Cadiz Asset Management Managing Director and Chief Investment Officer, Sidney McKinnon, provides insights into the fixed income environment.
US Federal Reserve Chair, Jerome Powell, has stated that interest rates will remain at their current elevated levels or potentially even higher until there is clear and convincing evidence that inflation has been effectively controlled. It is worth noting, however, that there have been fewer rate hikes globally recently. Notably, the US yield curve has flattened and continues to be inverted. Additionally, during the month of August, longer-term bond yields for the United Kingdom, Italy, and Germany also increased.
Dominating the news on the local market in August was the commentary coming from the 15th BRICS summit, although much of it was not market moving. One of the key developments arising from the summit was the inclusion of six new members into the bloc. These new members are Argentina, Egypt, Ethiopia, Iran, Saudi Arabia, and the UAE.
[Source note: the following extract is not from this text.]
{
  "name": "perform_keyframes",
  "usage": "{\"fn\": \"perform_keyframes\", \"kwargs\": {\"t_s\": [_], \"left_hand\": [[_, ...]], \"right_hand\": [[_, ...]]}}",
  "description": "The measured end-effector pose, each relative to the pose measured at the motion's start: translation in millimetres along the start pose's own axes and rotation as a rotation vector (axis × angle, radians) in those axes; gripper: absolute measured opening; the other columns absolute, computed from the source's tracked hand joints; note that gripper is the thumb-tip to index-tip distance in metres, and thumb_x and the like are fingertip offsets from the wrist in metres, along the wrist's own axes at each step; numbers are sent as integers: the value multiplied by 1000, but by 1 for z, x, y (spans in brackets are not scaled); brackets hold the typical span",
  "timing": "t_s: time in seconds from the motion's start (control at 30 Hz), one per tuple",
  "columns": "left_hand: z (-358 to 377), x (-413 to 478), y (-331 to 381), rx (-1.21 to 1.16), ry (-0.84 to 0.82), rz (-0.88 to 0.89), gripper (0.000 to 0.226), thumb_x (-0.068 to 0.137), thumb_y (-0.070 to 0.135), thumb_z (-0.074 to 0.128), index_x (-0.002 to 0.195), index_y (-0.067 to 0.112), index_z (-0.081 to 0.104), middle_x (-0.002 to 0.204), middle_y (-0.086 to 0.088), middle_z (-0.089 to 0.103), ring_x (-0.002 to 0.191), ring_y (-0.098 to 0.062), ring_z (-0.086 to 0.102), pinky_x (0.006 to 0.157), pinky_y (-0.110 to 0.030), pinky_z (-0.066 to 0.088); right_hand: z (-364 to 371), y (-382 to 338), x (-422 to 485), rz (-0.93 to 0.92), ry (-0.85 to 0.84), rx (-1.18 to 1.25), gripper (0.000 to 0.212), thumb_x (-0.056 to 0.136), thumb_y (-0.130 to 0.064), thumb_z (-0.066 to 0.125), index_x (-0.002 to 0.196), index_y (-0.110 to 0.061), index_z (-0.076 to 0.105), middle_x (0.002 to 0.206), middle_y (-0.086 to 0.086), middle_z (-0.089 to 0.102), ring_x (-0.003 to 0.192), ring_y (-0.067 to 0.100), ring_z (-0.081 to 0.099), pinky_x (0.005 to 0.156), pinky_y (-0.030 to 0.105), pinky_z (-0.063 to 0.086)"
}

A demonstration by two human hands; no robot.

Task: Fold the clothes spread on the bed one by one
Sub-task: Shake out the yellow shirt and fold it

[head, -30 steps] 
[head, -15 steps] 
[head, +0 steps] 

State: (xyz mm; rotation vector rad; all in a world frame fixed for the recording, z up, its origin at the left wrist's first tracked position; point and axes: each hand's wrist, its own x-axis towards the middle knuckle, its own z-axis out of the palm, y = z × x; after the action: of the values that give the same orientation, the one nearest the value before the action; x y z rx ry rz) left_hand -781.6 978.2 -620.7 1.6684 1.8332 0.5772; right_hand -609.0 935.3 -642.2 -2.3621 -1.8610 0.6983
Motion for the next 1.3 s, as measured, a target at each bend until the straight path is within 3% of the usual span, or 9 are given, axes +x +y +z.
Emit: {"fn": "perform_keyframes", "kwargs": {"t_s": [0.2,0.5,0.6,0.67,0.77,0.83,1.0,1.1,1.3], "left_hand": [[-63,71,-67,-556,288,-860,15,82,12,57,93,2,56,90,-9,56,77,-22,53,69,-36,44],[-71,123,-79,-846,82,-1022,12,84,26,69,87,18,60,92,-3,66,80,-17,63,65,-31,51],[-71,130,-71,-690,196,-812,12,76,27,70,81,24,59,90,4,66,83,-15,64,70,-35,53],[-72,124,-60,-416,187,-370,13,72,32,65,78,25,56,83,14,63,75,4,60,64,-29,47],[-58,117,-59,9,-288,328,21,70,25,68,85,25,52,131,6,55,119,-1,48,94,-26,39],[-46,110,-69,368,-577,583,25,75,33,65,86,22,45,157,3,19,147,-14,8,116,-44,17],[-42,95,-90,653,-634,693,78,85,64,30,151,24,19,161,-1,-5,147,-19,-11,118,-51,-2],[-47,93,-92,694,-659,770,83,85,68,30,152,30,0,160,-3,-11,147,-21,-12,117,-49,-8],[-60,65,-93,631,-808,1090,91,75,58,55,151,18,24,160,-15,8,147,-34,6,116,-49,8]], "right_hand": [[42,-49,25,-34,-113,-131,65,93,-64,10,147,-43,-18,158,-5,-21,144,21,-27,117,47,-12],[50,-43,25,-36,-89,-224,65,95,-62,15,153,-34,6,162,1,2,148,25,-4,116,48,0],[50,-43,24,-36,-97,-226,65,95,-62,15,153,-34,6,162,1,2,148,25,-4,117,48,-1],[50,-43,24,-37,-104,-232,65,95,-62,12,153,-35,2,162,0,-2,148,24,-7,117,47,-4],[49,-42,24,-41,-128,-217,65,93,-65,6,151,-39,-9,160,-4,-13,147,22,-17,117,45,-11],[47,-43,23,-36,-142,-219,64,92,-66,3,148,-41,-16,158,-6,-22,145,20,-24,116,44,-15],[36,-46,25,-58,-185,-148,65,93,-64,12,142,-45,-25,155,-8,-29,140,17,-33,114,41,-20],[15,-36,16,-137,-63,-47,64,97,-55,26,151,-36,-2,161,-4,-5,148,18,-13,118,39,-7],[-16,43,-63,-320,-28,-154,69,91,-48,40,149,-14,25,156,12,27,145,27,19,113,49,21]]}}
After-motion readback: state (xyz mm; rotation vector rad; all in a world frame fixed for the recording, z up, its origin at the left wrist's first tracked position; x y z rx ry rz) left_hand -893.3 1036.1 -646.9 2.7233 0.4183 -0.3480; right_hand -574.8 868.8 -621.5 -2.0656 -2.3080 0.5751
In the month of August, major asset classes experienced downward pressure due to several factors, including rising US bond yields, resilient US growth and growing apprehensions regarding South Africa’s fiscal balance. Headline CPI inflation of 4.7% in July, was down from 5.4% in June. The outcome was better than expected and reaffirms our view that we have reached the peak of the rate hiking cycle. The overall decrease in headline CPI was also broad-based and supported in July by food and fuel inflation being driven down by base effects.
The South African money market curve continued to flatten over the month of August driven by the rising anticipation that rates may have peaked. The trend was clearly reflected in the three-month JIBAR, which decreased by nine basis points, concluding the month at 8.36%, and the 12-month JIBAR rate which saw a decline of 35 basis points to finish the month at 8.95%. In addition, the 12-month average
T-bill rate also declined by 11 basis points during the final auction held in August, reaching 9.02%.
Local bonds were under pressure, with sustained net selling activity by non-resident investors. As a result, the nominal yield curve bear steepened, with the R2030 increasing by five basis points, while the R2048 rose by 104 basis points. The FTSE/JSE All Bond Index (ALBI) therefore produced a negative return of -0.23% for the month. The negative impact on the ALBI was particularly pronounced in the 12+ years and 7-12 years sectors, which delivered returns of -1.1% and -0.13%, respectively. Conversely, the 3-7 years and 1-3 years sectors posted positive returns of 0.74% and 0.91%, respectively, partially offsetting the overall direction of the ALBI.
In August, the inflation-linked curve bull-steepened, unlike the bear steepening observed in nominal bonds. The I2050 bond saw an increase of six basis points, while the I2025 bond declined by seven basis points. Among the different maturity sectors, only the back end of the curve (12+ years) decreased in August, returning -0.07%. In contrast, the 7-12 years, 3-7 years, and 1-3 years sectors posted positive returns of 0.55%, 1.26%, and 0.65%, respectively. The overall performance of the South African Inflation Linked Bond Index (CILI) showed a positive return of 0.45%, while the IGOV also recorded a gain of 0.42% during the same period.
Domestic inflation has been declining, but remains higher than the South African Reserve Bank’s desired mid-point level of 4.5%. In addition, risks to inflation are still to the upside as the rand remains under pressure against the US dollar and oil prices continue to rise.
The South African bond market has some challenges ahead. The low growth environment has widened the fiscal gap. Closing this gap will necessitate either an augmentation of government revenue through means such as taxation or a reduction in government expenditure. Both options are expected to be exceptionally challenging, particularly given the impending general election in 2024.